Mais é só sair das cidades mais famosas da África do Sul que a infraestrutura vai ao chão em um piscar de olhos. Em Polokwane, a poucos quilômetros da complicada fronteira sul-africana com o Zimbabwe – onde a todo tempo centenas de pessoas tentam atravessar a pé a fronteira em busca de trabalho no eldorado africano, gerando inevitáveis conflitos -, o ônibus encerra a longa viagem em uma baia qualquer na calçada em meio a dezenas de camelôs. Enfim, esqueça conhecer um terminal rodoviário em uma cidade que recebeu jogos do Mundial.

Em mais uma cidade sul-africana conheci a fundo a simplicidade daquela gente, em meio aos problemas. Em um velho taxi, eu, o motorista e seu primo percorremos uns 200 km rumo a capital do safári, a cidade de Nelspruit. A preocupação dos novos companheiros era me deixar sã e salvo em um hotel no local. Em meio a brincadeiras, vi nos olhos deles aquilo que Sérgio Buarque de Holanda tão bem definiu o povo brasileiro: somos cordiais.

A viagem segue agora pelo belíssimo litoral sul-africano, como Durban e a enigmática Jeffrey’s Bay. Chegamos a Cidade do Cabo, a Barra da Tijuca da África do Sul. Exemplo da disparidade social que assola aquele país (e a nós aqui também), vê-se carrões nas ruas, restaurantes de primeira linha, casas monumentais devidamente erguidas sobre pedras a beira-mar, edifícios luxuosos, gente bonita, sorridentes pessoas como se próximo dali não tivesse uma mísera pessoa passando necessidade. Foi para lá que o pessoal correu para se hospedar na Copa do Mundo, indo às outras cidades somente para assistir as partidas de interesse. Ah, sim, será na Barra da Tijuca que a maioria dos equipamentos olímpicos serão montados para receber os Jogos do Rio em 2016.

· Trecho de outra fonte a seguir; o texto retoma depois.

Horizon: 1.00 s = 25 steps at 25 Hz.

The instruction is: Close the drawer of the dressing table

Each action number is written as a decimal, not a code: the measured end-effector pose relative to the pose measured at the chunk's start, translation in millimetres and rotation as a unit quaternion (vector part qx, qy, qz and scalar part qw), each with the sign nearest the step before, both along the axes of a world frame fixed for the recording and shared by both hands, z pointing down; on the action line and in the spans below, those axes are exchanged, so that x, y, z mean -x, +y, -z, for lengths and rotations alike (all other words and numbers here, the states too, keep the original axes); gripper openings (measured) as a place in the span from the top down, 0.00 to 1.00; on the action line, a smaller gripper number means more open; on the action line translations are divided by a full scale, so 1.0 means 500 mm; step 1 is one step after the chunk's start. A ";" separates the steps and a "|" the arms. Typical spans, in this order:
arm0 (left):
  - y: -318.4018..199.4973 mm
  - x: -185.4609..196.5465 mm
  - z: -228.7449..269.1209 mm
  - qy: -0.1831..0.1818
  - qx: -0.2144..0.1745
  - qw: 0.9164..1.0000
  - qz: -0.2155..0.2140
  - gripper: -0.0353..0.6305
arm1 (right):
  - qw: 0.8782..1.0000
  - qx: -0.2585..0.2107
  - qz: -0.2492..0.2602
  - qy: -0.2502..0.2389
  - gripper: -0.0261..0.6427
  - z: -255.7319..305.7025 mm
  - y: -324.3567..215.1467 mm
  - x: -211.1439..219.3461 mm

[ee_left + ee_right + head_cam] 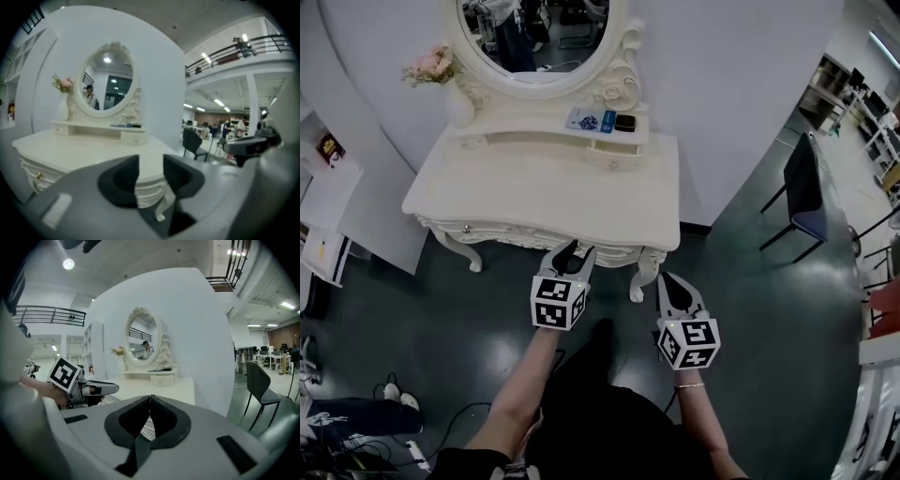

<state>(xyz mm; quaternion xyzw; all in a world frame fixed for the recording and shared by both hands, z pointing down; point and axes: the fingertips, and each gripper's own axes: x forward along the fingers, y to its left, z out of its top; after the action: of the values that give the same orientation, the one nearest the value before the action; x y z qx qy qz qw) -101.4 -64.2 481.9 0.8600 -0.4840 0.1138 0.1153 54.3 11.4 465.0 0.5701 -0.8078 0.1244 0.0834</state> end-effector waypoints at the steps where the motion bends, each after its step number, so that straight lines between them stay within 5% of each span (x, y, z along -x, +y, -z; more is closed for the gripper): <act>1: -0.024 0.000 0.000 0.000 0.001 1.000 0.001 0.71 | 1.000 0.001 -0.001 0.000 0.95 0.001 -0.023 0.000; 13: -0.263 -0.042 -0.004 -0.003 0.010 1.000 -0.016 0.70 | 1.000 0.011 -0.007 0.006 0.95 0.009 -0.247 0.001; 25: -0.368 -0.083 -0.022 -0.015 0.020 0.999 -0.021 0.68 | 1.000 0.015 -0.005 0.006 0.95 0.011 -0.359 -0.015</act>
<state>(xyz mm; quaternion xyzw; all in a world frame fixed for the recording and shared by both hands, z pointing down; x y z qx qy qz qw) -60.0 -248.3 493.1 0.8655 -0.4655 0.1383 0.1228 61.8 -168.0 459.6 0.5731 -0.8028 0.1336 0.0962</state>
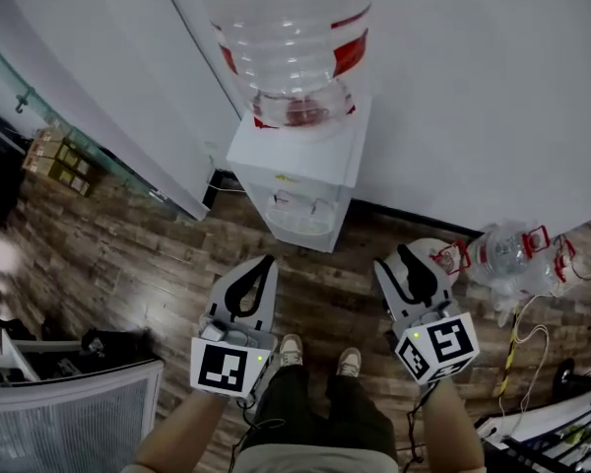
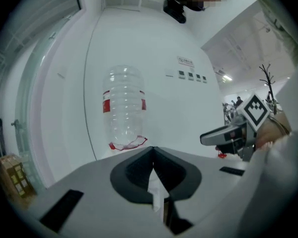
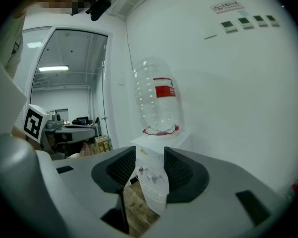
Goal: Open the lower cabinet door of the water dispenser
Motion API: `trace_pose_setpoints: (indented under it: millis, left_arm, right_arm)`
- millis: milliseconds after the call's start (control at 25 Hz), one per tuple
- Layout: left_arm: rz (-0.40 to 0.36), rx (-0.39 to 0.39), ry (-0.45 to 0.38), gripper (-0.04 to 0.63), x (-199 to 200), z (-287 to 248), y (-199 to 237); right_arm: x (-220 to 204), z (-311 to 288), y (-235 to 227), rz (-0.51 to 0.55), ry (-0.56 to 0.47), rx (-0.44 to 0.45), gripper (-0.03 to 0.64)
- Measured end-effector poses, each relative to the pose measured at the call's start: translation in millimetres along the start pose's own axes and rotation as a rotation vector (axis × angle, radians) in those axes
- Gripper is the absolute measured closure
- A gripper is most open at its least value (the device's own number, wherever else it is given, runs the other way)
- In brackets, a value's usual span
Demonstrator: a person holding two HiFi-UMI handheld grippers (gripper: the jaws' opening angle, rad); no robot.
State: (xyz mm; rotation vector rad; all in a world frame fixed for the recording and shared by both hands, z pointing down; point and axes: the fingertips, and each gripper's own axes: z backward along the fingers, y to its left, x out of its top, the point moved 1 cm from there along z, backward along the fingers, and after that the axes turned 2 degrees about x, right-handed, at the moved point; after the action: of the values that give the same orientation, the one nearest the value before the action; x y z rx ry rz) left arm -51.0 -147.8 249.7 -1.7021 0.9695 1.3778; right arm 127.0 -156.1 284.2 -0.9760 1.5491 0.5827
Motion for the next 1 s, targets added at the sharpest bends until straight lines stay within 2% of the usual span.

Sobre os nove estádios do País que teve partidas do Mundial, no geral, um fato me chamou a atenção quando os visitei: a falta de transporte público eficiente próximo, já que mobilidade é essencial para o sucesso de um empreendimento desse porte.

O Brasil ainda tem muitas semelhanças com a África do Sul, apesar de nosso crescimento. Os megaeventos que vem por aí provarão isso.

*Augusto Diniz, redator da revista O Empreiteiro, percorreu de ônibus, em janeiro de 2010, cerca de 5 mil km, durante 18 dias, para conhecer as nove cidades-sede da Copa do Mundo da África do Sul.